If $x e^y=1$, then the value of $\frac{d y}{d x}$ at $x=1$ is

Derivative of $e^{\sin ^2 x}$ with respect to $\cos x$ is

The function $$f(x)=[x]$$, where $$[x]$$ denotes the greatest integer less than or equal to $$x$$, is continuous at:

If $$x=A \cos 4 t+B \sin 4 t$$, then $$\frac{d^2 x}{d t^2}$$ is equal to:

(a) Verify whether the function $f$ defined by $f(x)=\left\{\begin{array}{cl}x \sin \left(\frac{1}{x}\right), & x \neq 0 \\ 0, & x=0\end{array}\right.$ is continuous at $x=0$ or not.

OR

(b) Check for differentiability of the function $f$ defined by $f(x)=|x-5|$, at the point $x=5$.

(a) Find $\frac{d y}{d x}$, , if $(\cos x)^y=(\cos y)^x$.

OR

(b) If $\sqrt{1-x^2}+\sqrt{1-y^2}=a(x-y)$, prove that $\frac{d y}{d x}=\sqrt{\frac{1-y^2}{1-x^2}}$.

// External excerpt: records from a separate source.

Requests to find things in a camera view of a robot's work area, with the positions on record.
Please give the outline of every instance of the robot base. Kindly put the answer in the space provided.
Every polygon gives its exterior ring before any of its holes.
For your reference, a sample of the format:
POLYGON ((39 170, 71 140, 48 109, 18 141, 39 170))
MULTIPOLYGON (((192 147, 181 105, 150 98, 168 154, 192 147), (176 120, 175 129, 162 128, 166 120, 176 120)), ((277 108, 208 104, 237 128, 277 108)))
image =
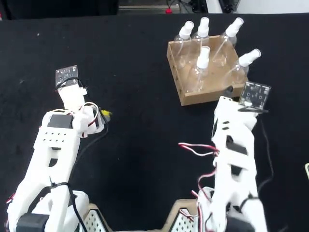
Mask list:
MULTIPOLYGON (((192 222, 187 217, 180 214, 179 209, 186 209, 190 214, 196 215, 196 202, 195 199, 177 200, 174 203, 163 228, 147 232, 194 232, 196 230, 196 222, 192 222)), ((88 232, 112 232, 112 229, 108 226, 102 213, 95 204, 89 204, 89 213, 85 217, 84 223, 88 232)))

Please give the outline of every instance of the perforated metal plate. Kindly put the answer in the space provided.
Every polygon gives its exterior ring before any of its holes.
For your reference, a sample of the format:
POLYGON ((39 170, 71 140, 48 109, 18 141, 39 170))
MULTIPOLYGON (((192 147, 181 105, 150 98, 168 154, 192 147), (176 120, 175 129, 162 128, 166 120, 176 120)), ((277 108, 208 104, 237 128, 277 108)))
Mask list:
POLYGON ((186 216, 178 213, 170 232, 196 232, 196 219, 191 221, 186 216))
POLYGON ((89 211, 84 220, 84 224, 87 232, 107 232, 96 210, 89 211))

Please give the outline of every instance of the wooden box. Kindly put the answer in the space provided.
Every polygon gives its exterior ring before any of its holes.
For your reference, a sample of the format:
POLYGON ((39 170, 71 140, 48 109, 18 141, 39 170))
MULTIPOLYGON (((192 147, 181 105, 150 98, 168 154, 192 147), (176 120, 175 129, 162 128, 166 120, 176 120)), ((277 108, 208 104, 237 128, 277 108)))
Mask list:
MULTIPOLYGON (((209 40, 209 47, 211 48, 210 61, 208 66, 209 74, 207 77, 207 81, 204 81, 204 84, 207 85, 207 88, 203 88, 203 90, 201 90, 200 92, 186 93, 186 90, 184 89, 183 80, 187 77, 192 65, 186 64, 185 67, 179 70, 176 68, 175 59, 172 52, 173 45, 174 42, 169 42, 167 57, 169 60, 169 66, 174 78, 174 82, 176 85, 181 105, 184 106, 184 105, 191 105, 191 104, 218 100, 225 89, 223 85, 224 81, 223 77, 238 60, 238 56, 234 47, 232 45, 225 46, 224 52, 228 54, 226 64, 222 67, 217 67, 213 63, 212 57, 215 53, 215 49, 220 45, 220 39, 219 36, 211 36, 209 40)), ((244 72, 242 80, 243 81, 241 82, 241 84, 233 85, 234 90, 232 97, 239 97, 241 95, 244 84, 248 80, 244 72)))

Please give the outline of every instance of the red object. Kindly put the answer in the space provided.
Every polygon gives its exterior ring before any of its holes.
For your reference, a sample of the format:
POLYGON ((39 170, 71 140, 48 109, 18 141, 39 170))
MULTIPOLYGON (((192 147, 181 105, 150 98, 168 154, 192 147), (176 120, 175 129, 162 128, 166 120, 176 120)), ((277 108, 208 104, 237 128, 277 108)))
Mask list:
POLYGON ((168 8, 165 10, 165 13, 166 13, 166 14, 171 14, 171 13, 173 13, 173 12, 172 12, 172 10, 168 7, 168 8))

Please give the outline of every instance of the circuit board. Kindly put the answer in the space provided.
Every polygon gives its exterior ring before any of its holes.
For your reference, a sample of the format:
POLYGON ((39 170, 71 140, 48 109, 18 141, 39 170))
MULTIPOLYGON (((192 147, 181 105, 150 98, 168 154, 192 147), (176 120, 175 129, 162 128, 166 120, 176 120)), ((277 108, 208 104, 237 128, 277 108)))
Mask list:
POLYGON ((239 104, 246 107, 263 110, 270 89, 270 86, 248 81, 246 82, 240 96, 239 104))
MULTIPOLYGON (((66 79, 74 77, 78 78, 77 65, 56 70, 56 86, 64 82, 66 79)), ((65 81, 61 87, 72 86, 78 83, 78 80, 65 81)))

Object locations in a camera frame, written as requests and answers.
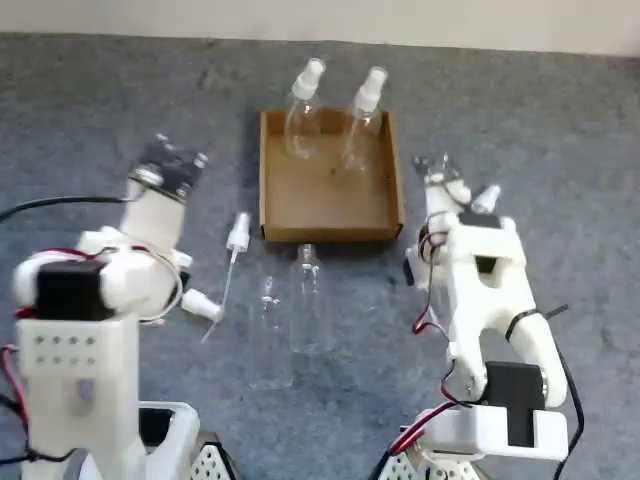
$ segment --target bottle neck
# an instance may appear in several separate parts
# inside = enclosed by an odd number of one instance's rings
[[[316,265],[318,259],[316,257],[316,249],[310,243],[300,245],[298,247],[298,260],[302,264]]]

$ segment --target empty bottle
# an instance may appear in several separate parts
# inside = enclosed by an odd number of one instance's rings
[[[318,82],[325,71],[324,62],[312,58],[291,87],[287,97],[284,137],[287,154],[307,160],[315,156],[320,136]]]
[[[267,276],[250,311],[250,386],[254,389],[287,388],[293,383],[289,316],[281,300],[273,277]]]
[[[378,102],[386,80],[387,71],[373,67],[345,115],[342,158],[348,169],[364,170],[367,166],[382,125]]]
[[[320,262],[313,245],[300,245],[293,266],[291,343],[293,351],[307,354],[331,349],[331,326],[320,288]]]

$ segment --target white plastic cap
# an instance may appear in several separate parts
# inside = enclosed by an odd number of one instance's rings
[[[291,93],[300,100],[309,100],[315,95],[318,82],[325,69],[324,62],[319,58],[309,60],[307,66],[293,83]]]
[[[387,71],[384,68],[373,67],[369,70],[369,76],[356,94],[355,107],[368,113],[373,112],[378,107],[382,87],[386,80]]]
[[[251,225],[251,215],[240,212],[236,215],[233,228],[227,237],[227,249],[244,253],[249,248],[249,225]]]
[[[223,310],[220,305],[212,302],[207,296],[193,288],[182,296],[180,306],[183,310],[194,315],[208,318],[213,323],[218,323],[222,318]]]
[[[473,201],[471,210],[475,213],[493,212],[501,192],[500,185],[489,185],[487,189]]]

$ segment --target perforated plate
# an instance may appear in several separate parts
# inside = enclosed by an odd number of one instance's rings
[[[233,475],[227,470],[218,448],[205,445],[191,466],[190,480],[233,480]]]
[[[418,480],[418,474],[411,466],[407,455],[402,453],[390,457],[378,476],[379,480]]]
[[[480,480],[474,466],[469,462],[440,460],[438,466],[432,465],[429,480]]]

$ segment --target bottle cap
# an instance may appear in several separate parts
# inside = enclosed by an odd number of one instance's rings
[[[300,100],[309,100],[318,89],[318,82],[326,67],[319,58],[312,58],[291,87],[291,93]]]
[[[382,67],[373,67],[369,70],[369,76],[356,94],[355,107],[368,113],[373,112],[378,107],[387,76],[387,71]]]

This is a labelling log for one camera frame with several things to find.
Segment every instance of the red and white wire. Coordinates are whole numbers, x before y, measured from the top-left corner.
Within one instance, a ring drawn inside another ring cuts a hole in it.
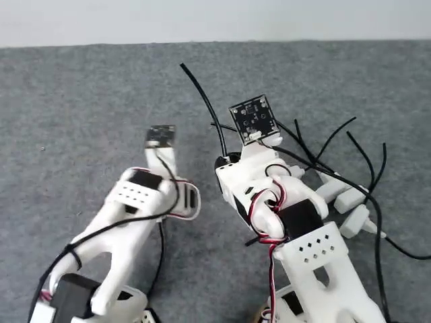
[[[43,301],[51,301],[53,297],[51,296],[51,293],[48,290],[43,289],[42,291],[40,291],[39,298]]]

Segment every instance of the gray carpet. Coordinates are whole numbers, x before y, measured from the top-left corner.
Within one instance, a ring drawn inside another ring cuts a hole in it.
[[[248,322],[266,300],[267,247],[244,247],[253,234],[220,196],[213,175],[218,138],[181,61],[224,123],[231,124],[227,107],[267,94],[281,121],[292,126],[299,119],[316,151],[334,128],[357,116],[350,130],[376,168],[381,143],[388,145],[387,172],[375,192],[384,230],[414,252],[430,251],[431,42],[1,49],[1,322],[25,320],[43,270],[88,224],[121,172],[145,165],[142,144],[151,124],[177,125],[179,172],[197,183],[204,201],[196,221],[167,223],[166,262],[152,299],[160,318]],[[226,139],[229,149],[240,149],[236,134]],[[300,153],[287,137],[284,145]],[[368,184],[368,168],[345,133],[323,159]],[[306,181],[317,184],[314,174]],[[366,290],[379,302],[373,237],[362,233],[347,243]],[[147,290],[159,247],[154,230],[136,260],[132,286]],[[393,318],[431,322],[431,264],[385,242],[382,257]],[[101,278],[107,265],[101,257],[85,273]],[[288,280],[280,266],[276,276],[283,287]]]

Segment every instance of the black cable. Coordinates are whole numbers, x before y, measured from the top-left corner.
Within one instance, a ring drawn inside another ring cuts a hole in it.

(a) If $$f(x)=\left\{\begin{array}{ll}x^2, & \text { if } x \geq 1 \\ x, & \text { if } x<1\end{array}\right.$$, then show that $$f$$ is not differentiable at $$x=1$$.

OR

(b) Find the value(s) of '$$\lambda$$', if the function

$$f(x)=\left\{\begin{array}{cc} \frac{\sin ^2 \lambda x}{x^2}, & \text { if } x \neq 0 \\ 1, & \text { if } x=0 \end{array} \text { is continuous at } x=0 .\right.$$

(a) Differentiate $$\quad \sec ^{-1}\left(\frac{1}{\sqrt{1-x^2}}\right) \quad$$ w.r.t. $$\sin ^{-1}\left(2 x \sqrt{1-x^2}\right)$$.

OR

(b) If $$y=\tan x+\sec x$$, then prove that $$\frac{d^2 y}{d x^2}=\frac{\cos x}{(1-\sin x)^2}$$.